I'm a liberal, but I'm a liberal who both grew up as a rural poor child and lived near poor people in an urban area as an adult and I've noted that other liberals who have not had either of these experiences love to tell people in other areas what to do while not putting up low-income housing next door to them. The problem is that living next to poor people is not a good life experience. Low income housing complexes are so hard to deal with that it's hard to get property managers to take the jobs of looking after them. Poor people who live in them are often loud, rude, destructive, irresponsible, and indifferent to the needs of their neighbors. In my current area, they vandalize their own complex, leave trash everywhere, use drugs, steal from others and one another, and the police are constantly showing up to deal with domestic violence reports. Nobody wants to live next to that.

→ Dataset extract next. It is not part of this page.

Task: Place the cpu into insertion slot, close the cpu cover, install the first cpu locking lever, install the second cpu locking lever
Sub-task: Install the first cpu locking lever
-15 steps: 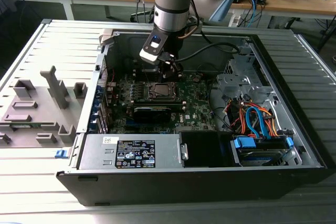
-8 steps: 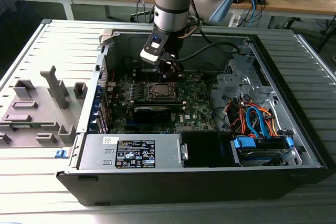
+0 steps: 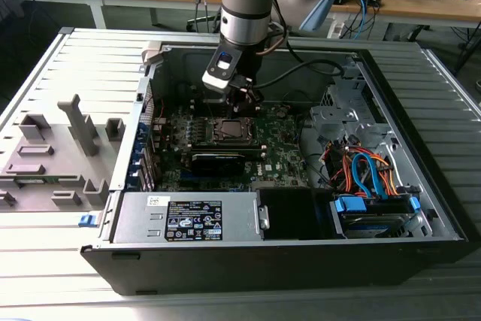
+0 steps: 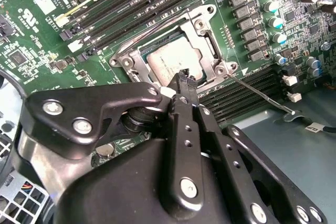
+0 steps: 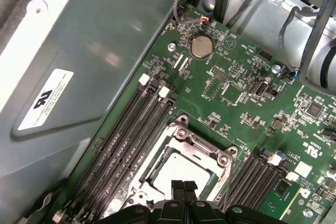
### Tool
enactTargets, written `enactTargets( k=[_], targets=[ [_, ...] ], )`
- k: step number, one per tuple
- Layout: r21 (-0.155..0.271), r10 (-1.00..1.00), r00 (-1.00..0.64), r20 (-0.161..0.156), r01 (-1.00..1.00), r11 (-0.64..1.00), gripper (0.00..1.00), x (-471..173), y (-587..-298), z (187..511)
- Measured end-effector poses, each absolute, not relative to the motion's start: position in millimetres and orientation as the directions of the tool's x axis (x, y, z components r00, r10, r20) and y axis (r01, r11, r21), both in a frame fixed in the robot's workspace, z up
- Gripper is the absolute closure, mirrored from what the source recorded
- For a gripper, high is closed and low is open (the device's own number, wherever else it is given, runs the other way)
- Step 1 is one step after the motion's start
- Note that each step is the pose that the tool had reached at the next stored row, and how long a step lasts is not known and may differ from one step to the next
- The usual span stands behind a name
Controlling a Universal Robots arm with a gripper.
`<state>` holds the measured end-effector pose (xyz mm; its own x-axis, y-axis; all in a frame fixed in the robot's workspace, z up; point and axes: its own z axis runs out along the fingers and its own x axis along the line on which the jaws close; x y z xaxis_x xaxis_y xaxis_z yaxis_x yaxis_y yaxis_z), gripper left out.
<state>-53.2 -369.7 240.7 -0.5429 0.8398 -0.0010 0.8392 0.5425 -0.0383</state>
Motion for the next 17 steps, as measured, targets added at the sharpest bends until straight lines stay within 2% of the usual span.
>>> enactTargets(
  k=[17],
  targets=[
    [-0.038, 0.806, -0.592, -0.001, 0.806, 0.591, 0.89, -53.2, -369.7, 240.7]
  ],
)
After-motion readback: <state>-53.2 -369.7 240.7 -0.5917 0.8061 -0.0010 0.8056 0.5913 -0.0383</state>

It's not a failure to be compassionate, but an understanding that the answer isn't warehousing people in more low-income housing solves nothing and creates new problems for everyone nearby. The answer is to put unskilled work back into the communities so that people aren't impoverished, unhappy, and hopeless. These areas only rely on tourism because nothing else is left for them. All of the jobs are centered in overcrowded urban centers while rural areas are left to decay. Fix the employment situation and the rest will follow. Putting more bandaids on it won't do anything except assuage the conscience of NIMBY limousine liberals.